* _Try it_:
When you reach the line containing "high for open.", begin reproducing the material exactly, stop after the line containing "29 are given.", and leave out any pictures along the way.

*-*-*

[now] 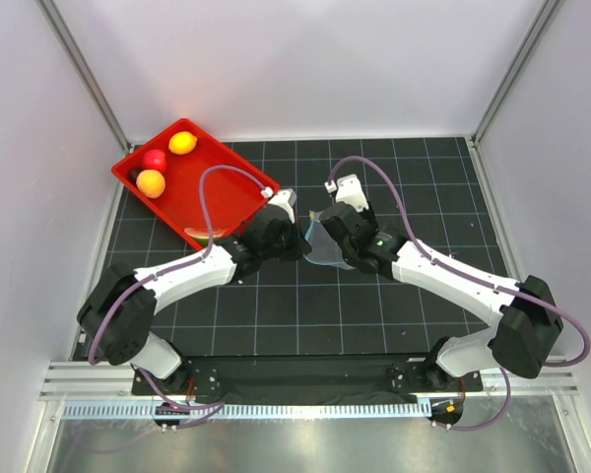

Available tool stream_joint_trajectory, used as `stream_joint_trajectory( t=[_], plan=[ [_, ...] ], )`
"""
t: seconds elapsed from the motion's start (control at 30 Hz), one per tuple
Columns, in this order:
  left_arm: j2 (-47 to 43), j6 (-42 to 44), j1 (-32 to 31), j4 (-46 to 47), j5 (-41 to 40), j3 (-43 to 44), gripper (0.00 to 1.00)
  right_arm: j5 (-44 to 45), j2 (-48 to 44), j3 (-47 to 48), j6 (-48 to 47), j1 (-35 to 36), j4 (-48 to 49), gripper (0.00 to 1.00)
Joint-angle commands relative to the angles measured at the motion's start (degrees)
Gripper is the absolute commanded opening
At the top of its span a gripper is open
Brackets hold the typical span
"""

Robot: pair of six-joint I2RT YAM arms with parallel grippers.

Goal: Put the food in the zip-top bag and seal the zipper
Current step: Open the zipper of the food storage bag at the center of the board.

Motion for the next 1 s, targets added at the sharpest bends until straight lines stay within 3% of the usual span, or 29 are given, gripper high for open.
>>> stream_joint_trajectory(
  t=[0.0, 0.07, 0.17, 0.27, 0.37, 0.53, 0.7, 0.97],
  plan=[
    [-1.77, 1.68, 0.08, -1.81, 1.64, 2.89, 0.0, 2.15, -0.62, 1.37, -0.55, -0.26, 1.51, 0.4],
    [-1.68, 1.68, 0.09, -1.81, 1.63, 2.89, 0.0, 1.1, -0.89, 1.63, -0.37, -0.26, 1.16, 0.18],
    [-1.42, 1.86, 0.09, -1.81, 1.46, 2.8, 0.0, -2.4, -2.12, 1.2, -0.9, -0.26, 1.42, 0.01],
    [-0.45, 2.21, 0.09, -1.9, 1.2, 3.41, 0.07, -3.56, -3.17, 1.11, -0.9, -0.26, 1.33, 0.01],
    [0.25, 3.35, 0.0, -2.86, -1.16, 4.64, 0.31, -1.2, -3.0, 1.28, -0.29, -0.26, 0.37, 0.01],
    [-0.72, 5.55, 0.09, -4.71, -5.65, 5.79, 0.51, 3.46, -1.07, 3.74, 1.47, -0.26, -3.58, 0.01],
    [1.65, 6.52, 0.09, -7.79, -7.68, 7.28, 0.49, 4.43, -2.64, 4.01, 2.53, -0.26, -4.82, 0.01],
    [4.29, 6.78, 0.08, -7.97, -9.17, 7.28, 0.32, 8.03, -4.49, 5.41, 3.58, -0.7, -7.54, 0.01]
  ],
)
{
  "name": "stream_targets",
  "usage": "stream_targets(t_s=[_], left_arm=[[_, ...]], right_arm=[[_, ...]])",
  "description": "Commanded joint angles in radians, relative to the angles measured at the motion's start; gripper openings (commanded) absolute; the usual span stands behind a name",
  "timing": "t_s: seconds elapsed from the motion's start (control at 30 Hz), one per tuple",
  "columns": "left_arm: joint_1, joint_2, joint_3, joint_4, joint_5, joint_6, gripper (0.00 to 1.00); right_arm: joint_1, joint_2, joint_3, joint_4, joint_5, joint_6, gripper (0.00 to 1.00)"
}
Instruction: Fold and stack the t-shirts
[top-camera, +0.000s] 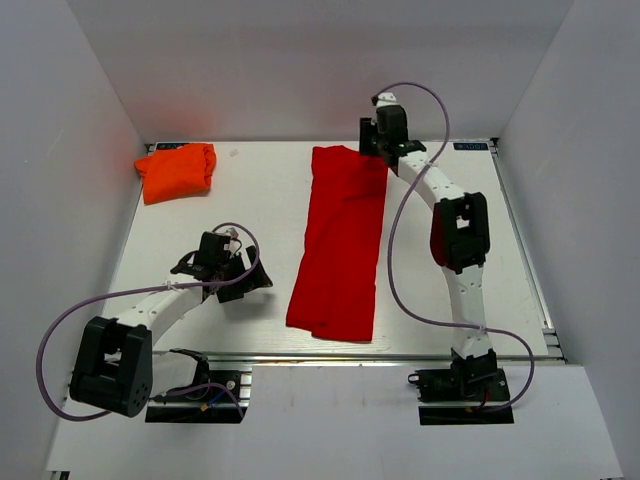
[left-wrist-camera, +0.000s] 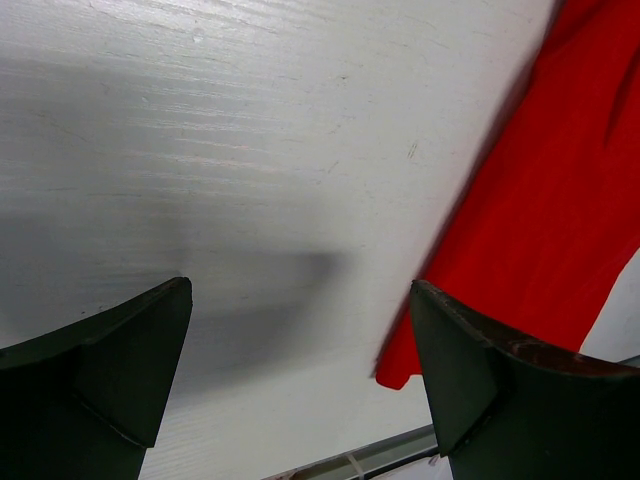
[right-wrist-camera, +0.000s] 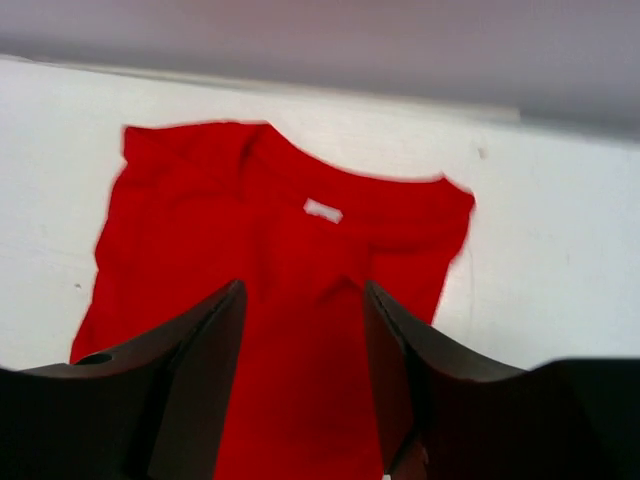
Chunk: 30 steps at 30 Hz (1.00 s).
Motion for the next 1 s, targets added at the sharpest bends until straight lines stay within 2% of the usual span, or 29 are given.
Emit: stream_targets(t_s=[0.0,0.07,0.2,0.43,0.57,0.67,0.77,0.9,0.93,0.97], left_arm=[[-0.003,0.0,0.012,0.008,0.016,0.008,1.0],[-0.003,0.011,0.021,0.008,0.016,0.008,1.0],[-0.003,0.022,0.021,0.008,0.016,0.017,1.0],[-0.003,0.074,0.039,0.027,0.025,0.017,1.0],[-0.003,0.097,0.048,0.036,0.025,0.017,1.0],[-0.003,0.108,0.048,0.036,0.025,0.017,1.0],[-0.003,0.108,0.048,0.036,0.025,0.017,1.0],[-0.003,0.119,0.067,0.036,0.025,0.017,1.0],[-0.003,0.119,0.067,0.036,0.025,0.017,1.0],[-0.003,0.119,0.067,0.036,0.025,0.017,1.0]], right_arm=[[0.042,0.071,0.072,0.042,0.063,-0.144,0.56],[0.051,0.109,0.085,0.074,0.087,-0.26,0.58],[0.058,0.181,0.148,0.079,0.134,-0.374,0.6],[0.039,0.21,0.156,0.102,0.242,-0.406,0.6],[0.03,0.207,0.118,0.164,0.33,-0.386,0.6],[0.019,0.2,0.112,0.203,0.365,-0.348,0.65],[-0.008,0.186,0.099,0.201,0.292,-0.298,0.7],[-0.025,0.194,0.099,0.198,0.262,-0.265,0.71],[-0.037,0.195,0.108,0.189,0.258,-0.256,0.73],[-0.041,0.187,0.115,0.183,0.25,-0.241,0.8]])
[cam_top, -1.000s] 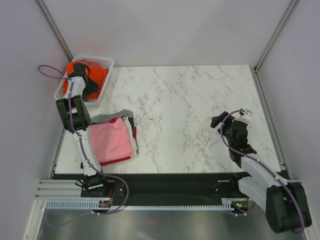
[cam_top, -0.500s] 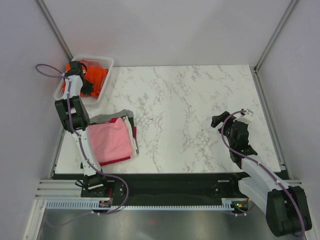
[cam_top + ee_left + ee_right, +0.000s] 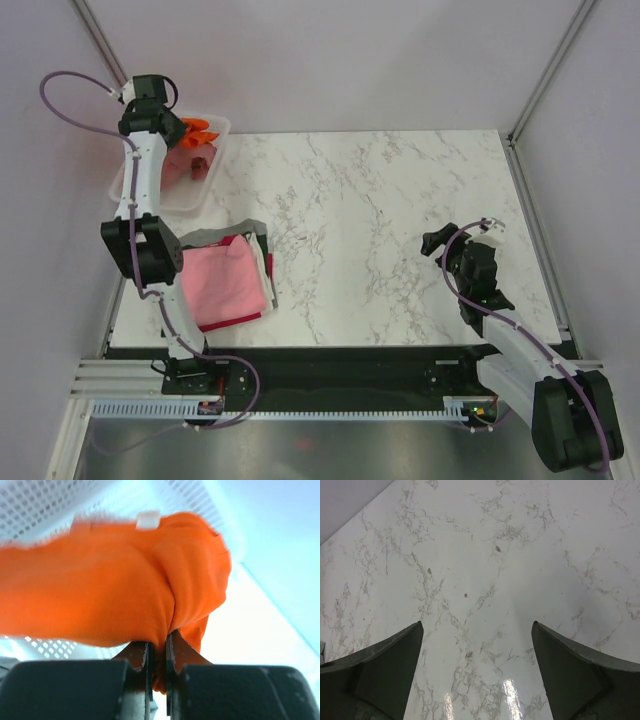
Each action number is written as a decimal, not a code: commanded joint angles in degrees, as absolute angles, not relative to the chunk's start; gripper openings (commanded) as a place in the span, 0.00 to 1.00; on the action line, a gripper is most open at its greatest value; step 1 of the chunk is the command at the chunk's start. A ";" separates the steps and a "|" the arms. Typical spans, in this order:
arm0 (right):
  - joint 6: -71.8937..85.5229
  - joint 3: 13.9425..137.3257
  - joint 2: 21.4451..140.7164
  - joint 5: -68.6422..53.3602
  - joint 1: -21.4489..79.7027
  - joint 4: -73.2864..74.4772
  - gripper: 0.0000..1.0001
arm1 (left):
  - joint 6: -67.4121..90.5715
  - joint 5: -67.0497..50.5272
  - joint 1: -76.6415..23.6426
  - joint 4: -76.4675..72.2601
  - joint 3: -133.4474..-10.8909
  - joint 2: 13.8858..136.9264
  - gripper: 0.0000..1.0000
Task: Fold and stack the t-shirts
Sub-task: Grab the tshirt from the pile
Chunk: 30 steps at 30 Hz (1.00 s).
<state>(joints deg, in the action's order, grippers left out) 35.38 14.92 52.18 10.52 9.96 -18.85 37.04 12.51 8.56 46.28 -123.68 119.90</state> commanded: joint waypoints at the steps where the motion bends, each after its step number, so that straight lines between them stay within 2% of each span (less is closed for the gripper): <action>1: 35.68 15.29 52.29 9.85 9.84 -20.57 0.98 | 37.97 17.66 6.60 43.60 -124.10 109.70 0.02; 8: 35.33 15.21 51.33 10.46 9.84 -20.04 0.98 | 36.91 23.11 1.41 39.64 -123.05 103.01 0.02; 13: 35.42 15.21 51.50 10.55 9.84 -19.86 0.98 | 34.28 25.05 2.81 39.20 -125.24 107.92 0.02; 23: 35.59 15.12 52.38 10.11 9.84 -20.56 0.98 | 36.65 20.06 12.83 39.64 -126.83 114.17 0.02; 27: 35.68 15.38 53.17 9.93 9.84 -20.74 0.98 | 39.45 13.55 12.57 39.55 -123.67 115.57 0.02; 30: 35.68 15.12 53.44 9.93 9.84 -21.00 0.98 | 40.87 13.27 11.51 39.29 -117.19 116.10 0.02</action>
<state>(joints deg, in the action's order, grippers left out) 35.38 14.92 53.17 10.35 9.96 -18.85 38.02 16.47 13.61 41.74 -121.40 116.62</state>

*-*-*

* _Finished task_:
Motion for the next 1 s, targets added at the sharpest bends until straight lines stay within 3% of the usual span, or 29 are given, gripper high for open.
>>> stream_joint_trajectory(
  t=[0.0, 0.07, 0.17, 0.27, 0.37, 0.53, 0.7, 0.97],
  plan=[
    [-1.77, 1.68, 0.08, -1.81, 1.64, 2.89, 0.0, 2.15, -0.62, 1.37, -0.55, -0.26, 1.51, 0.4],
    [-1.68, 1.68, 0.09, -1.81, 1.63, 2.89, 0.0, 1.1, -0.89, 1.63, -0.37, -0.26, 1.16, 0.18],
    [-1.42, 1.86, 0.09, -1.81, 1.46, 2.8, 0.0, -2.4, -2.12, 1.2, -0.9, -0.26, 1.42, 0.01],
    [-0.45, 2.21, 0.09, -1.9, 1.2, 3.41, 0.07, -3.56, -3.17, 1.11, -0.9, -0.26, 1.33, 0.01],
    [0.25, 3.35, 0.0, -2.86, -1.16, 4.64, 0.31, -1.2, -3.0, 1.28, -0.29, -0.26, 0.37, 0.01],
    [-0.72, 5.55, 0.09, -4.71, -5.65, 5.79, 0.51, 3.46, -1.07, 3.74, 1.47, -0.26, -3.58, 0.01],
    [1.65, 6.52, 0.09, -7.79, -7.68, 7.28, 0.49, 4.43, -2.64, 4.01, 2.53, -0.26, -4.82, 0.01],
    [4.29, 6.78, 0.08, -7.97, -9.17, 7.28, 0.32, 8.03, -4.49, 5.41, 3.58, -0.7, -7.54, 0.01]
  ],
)
{
  "name": "stream_targets",
  "usage": "stream_targets(t_s=[_], left_arm=[[_, ...]], right_arm=[[_, ...]])",
  "description": "Commanded joint angles in radians, relative to the angles measured at the motion's start; gripper openings (commanded) absolute; the usual span stands behind a name",
  "timing": "t_s: seconds elapsed from the motion's start (control at 30 Hz), one per tuple",
  "columns": "left_arm: joint_1, joint_2, joint_3, joint_4, joint_5, joint_6, gripper (0.00 to 1.00); right_arm: joint_1, joint_2, joint_3, joint_4, joint_5, joint_6, gripper (0.00 to 1.00)"
}
Instruction: Fold and stack the t-shirts
[top-camera, +0.000s] 
[left-wrist-camera, +0.000s] 
[right-wrist-camera, +0.000s] 
Chunk: 30 steps at 30 Hz (1.00 s).
Motion for the next 1 s, targets added at the sharpest bends until straight lines stay within 2% of the usual span, or 29 are given.

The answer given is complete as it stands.